TIRANA (Albania), November 21 (SeeNews) – The Green for Growth Fund, Southeast Europe (GGF) and the Netherlands Development Finance Company (FMO) have signed a 25 million euro ($32 million) investment that will significantly leverage GGF’s public donor funding, GGF and FMO said on Wednesday.
The move, which brings the fund’s committed capital to 191 million euro, will broaden the funding base for energy efficiency (EE) and renewable energy (RE) projects in the GGF’s target region, including providing crucial capital to support the fund’s recent expansion into the European Neighborhood Region (ENR), GGF and FMO said in a joint press release.

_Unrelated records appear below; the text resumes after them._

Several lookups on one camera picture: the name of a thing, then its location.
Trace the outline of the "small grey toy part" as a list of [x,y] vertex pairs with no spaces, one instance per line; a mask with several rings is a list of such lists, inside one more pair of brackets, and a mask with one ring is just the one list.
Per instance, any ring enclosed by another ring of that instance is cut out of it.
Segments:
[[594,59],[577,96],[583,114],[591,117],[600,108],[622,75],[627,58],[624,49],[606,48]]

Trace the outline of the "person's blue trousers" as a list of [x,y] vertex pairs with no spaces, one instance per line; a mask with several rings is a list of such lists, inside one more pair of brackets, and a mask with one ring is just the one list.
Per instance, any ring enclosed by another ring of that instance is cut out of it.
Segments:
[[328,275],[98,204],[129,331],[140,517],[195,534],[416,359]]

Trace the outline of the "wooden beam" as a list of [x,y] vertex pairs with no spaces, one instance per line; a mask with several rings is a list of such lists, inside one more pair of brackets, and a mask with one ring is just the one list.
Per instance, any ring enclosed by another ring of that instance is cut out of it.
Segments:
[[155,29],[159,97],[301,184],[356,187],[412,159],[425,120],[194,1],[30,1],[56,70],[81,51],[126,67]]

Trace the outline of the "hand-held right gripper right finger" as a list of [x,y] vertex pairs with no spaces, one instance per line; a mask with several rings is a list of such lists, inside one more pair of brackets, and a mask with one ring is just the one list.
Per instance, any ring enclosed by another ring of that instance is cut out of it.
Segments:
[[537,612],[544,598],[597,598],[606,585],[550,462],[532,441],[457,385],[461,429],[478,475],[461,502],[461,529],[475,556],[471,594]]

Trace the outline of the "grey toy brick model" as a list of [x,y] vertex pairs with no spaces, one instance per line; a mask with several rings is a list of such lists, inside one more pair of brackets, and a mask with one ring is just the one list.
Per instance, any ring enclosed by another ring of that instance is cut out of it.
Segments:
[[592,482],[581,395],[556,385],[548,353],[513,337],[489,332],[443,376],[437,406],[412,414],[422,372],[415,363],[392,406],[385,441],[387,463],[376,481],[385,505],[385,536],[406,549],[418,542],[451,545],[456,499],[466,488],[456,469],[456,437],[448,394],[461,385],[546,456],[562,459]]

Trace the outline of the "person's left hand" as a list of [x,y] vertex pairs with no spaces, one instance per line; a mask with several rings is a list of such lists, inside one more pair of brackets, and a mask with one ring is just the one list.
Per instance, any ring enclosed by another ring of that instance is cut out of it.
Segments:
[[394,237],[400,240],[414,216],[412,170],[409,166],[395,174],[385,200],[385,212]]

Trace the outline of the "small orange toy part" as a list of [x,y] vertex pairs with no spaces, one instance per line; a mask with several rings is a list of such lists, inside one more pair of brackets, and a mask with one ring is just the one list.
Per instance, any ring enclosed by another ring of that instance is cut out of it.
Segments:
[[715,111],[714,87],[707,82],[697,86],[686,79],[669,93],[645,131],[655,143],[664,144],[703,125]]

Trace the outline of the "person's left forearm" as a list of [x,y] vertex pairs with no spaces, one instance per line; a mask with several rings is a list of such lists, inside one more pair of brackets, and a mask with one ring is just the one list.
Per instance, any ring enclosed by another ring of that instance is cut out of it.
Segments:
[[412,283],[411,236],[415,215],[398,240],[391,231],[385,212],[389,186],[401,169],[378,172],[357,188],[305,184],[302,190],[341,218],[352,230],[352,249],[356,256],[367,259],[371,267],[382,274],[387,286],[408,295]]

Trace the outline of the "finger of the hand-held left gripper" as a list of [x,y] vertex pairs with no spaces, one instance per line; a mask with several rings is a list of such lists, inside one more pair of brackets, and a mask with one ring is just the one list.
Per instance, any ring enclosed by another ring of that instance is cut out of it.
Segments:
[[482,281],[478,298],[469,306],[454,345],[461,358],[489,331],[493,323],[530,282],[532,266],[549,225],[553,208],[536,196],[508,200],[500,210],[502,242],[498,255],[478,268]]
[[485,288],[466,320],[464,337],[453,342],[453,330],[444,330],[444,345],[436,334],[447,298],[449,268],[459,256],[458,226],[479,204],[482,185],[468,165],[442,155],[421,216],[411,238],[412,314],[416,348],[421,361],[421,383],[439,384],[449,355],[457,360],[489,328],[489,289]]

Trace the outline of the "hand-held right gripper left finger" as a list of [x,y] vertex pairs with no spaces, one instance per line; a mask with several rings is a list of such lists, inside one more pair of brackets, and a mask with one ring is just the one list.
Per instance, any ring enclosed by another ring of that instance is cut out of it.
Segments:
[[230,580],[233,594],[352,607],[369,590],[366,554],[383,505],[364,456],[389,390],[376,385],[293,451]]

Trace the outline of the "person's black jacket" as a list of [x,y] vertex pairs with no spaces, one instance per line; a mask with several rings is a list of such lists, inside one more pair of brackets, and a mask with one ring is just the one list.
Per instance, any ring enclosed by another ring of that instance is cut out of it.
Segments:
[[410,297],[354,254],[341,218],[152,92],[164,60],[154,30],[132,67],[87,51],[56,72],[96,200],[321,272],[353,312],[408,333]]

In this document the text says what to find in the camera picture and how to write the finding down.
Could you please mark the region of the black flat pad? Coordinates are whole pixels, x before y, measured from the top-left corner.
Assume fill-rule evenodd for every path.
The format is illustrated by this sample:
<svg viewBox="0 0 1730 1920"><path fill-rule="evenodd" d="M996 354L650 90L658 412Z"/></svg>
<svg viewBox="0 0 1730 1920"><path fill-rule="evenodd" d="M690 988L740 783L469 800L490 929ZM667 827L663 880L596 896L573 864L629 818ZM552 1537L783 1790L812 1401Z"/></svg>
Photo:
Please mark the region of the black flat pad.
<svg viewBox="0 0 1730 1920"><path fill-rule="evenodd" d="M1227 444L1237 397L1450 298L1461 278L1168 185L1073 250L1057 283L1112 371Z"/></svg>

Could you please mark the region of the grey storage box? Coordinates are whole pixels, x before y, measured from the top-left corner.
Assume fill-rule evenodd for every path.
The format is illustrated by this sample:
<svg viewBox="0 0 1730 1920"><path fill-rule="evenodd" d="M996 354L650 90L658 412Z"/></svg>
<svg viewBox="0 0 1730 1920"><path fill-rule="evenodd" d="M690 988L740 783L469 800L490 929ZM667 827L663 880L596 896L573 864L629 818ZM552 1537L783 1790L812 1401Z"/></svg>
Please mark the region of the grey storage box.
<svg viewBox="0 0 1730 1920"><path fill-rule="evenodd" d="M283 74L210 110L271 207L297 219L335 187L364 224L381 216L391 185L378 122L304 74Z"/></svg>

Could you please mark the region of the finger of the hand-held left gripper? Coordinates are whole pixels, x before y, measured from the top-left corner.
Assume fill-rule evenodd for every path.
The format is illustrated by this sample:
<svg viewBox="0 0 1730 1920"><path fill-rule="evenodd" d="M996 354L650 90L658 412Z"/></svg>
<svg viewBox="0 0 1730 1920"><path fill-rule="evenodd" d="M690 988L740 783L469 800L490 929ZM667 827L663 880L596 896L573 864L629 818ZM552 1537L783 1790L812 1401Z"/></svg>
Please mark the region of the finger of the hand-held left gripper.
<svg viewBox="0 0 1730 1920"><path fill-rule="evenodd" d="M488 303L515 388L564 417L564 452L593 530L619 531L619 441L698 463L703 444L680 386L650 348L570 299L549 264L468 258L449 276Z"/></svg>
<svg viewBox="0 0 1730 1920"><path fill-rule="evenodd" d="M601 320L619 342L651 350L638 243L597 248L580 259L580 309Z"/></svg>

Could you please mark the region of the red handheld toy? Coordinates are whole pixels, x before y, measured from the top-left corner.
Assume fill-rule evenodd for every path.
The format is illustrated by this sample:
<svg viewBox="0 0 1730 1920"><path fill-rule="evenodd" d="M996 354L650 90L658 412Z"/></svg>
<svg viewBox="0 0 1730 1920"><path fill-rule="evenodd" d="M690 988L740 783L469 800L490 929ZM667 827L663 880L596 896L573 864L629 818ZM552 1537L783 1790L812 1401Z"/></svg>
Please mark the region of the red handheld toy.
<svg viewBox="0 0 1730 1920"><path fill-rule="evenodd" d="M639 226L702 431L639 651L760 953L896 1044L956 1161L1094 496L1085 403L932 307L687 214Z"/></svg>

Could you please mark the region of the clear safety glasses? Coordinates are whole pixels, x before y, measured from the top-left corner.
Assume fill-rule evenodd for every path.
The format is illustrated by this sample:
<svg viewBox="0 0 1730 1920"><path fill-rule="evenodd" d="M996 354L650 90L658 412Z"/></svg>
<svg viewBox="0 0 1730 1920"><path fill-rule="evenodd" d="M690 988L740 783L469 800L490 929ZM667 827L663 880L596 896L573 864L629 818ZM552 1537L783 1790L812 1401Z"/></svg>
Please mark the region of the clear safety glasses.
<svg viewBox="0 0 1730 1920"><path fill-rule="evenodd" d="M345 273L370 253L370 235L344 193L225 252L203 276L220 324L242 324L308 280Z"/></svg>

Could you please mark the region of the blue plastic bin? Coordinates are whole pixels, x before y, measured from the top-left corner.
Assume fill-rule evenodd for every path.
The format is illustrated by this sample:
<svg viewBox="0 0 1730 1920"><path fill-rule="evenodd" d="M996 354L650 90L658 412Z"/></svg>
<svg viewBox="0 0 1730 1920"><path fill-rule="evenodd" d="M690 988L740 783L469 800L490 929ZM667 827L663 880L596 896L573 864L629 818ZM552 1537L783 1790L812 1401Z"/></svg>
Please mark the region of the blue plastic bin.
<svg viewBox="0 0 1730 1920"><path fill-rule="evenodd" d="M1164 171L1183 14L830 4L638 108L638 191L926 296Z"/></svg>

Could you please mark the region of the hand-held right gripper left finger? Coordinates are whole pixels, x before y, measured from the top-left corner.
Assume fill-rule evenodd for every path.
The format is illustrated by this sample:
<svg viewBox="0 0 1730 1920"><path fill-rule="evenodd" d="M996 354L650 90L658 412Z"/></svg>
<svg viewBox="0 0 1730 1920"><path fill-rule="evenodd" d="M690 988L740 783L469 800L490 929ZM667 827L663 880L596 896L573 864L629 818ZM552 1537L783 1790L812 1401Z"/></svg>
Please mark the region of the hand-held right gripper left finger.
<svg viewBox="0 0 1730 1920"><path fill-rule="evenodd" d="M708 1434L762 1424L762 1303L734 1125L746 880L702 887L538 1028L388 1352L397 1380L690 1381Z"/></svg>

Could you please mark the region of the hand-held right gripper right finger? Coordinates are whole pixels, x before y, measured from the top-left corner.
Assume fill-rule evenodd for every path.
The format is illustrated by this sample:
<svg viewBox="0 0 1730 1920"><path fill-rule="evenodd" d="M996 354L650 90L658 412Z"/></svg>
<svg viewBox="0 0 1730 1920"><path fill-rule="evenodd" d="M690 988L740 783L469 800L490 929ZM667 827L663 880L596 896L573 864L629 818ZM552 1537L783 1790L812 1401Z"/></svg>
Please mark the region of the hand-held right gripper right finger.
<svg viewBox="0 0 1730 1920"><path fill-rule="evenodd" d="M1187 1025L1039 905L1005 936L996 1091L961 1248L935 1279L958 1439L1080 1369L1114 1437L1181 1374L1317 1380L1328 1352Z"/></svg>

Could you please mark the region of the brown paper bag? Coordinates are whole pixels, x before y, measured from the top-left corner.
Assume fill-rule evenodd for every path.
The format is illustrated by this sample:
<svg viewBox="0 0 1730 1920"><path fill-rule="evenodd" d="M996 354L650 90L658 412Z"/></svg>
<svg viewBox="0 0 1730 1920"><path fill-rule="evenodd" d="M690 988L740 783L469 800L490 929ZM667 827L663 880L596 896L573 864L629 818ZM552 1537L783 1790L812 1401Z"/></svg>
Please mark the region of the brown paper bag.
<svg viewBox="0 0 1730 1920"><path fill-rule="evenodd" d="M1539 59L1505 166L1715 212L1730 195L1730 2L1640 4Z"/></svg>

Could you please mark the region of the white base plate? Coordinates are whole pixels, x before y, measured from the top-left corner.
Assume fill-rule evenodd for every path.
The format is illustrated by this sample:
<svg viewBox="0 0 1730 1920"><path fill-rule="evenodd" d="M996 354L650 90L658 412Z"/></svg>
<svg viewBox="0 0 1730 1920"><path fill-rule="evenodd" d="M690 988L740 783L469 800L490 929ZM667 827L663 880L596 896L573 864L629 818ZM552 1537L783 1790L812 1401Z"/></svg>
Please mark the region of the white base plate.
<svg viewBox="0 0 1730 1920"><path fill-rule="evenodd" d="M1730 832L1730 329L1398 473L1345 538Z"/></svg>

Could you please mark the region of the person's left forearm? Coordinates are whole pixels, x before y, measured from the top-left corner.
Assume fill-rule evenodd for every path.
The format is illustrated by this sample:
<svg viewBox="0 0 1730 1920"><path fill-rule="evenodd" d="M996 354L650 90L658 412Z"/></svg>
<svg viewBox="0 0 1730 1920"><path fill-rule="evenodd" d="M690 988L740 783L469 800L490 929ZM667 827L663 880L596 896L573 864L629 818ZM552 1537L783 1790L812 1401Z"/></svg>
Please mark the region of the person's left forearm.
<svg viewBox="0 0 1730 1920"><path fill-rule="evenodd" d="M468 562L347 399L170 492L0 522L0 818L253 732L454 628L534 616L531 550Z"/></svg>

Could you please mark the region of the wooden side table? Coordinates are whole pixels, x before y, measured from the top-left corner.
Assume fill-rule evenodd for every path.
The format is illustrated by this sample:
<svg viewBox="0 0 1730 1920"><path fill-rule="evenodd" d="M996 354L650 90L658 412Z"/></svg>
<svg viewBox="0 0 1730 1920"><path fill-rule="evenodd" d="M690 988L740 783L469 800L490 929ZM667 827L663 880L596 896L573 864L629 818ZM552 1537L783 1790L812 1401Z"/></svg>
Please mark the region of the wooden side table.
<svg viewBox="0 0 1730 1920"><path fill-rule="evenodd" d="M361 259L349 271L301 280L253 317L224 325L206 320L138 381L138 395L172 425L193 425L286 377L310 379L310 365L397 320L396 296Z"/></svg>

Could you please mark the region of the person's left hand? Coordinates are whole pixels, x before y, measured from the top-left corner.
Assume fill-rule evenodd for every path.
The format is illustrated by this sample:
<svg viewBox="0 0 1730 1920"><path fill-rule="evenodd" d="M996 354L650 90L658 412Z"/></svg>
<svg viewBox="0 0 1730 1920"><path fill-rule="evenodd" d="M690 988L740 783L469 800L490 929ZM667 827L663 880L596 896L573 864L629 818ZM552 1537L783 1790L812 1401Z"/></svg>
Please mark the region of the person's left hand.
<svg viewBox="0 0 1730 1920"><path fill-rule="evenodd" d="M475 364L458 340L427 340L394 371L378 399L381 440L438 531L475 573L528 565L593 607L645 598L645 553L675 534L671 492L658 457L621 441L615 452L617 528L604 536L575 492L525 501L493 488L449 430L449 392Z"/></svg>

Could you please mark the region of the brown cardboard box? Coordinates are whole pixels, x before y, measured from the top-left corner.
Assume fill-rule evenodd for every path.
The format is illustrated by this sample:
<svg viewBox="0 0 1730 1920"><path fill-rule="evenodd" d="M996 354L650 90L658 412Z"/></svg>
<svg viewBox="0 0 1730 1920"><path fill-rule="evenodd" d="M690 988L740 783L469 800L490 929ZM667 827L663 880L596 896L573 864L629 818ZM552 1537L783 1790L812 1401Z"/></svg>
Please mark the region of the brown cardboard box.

FMO's investment is in the fund’s A Share (20.6 million euro) and B Share (4.6 million euro) tranches.
In terms of maximizing development impact, the investment will enable GGF to finance more than one thousand additional EE and RE loans to households, micro, small and medium enterprises (MSMEs) and corporate borrowers, reducing carbon emissions by an estimated 23,200 tonnes of CO2 annually by 2015.
Since its inception, the GGF has invested 94 million euro in its partner institutions, financing EE/RE subloans with an aggregate value of 68.9 million euro as at September 30.
The Green for Growth Fund, Southeast Europe was initiated in 2009 by the German Development Bank KfW and the European Investment Bank with the financial support of the European Commission and the European Bank for Reconstruction and Development.
It is dedicated to enhancing energy efficiency and fostering renewable energies in Southeast Europe, including Albania, Bosnia and Herzegovina, Croatia, Macedonia, Kosovo, Montenegro, Serbia and Turkey as well as in the nearby European Eastern Neighborhood region comprised of Armenia, Azerbaijan, Georgia, Moldova and Ukraine.
The Netherlands Development Finance Company is the bilateral private sector development bank of the Netherlands.